◆ EXERCISE
All lines between the one holding "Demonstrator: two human" and the end of the material below, both ends included, should be restated exactly.

◆ DATA EXCERPT
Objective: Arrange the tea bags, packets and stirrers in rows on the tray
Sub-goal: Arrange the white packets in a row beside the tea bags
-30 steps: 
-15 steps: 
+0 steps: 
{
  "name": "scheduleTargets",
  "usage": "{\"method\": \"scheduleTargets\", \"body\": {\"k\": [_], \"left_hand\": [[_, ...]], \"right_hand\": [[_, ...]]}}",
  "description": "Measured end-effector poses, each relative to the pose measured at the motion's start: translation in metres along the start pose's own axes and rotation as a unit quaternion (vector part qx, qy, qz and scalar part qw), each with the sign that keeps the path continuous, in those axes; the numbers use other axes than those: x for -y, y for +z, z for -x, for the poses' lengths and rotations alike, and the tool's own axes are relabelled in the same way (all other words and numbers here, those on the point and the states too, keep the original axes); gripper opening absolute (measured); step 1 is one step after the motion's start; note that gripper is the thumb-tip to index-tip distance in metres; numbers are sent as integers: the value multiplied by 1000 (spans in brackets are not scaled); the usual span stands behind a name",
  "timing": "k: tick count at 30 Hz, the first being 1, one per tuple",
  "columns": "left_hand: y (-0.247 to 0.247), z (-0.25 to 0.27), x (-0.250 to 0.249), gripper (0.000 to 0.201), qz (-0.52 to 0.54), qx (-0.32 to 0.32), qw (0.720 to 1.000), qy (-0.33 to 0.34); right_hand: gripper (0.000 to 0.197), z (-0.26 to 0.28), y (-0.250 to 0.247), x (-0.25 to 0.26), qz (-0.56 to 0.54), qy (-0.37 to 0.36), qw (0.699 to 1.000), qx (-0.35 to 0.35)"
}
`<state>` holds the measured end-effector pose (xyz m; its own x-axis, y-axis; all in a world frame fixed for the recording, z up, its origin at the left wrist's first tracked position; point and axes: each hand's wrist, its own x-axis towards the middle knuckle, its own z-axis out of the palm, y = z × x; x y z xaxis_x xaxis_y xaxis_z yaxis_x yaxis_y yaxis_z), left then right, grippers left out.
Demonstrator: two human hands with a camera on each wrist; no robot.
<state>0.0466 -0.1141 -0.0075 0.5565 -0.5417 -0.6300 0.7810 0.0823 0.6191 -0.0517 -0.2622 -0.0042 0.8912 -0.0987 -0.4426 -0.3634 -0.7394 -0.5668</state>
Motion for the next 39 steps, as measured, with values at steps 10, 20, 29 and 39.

◆ WRITTEN SOLUTION
Demonstrator: two human hands with a camera on each wrist; no robot.
<state>0.0466 -0.1141 -0.0075 0.5565 -0.5417 -0.6300 0.7810 0.0823 0.6191 -0.0517 -0.2622 -0.0042 0.8912 -0.0987 -0.4426 -0.3634 -0.7394 -0.5668</state>
Motion for the next 39 steps, as measured, with values at steps 10, 20, 29 and 39.

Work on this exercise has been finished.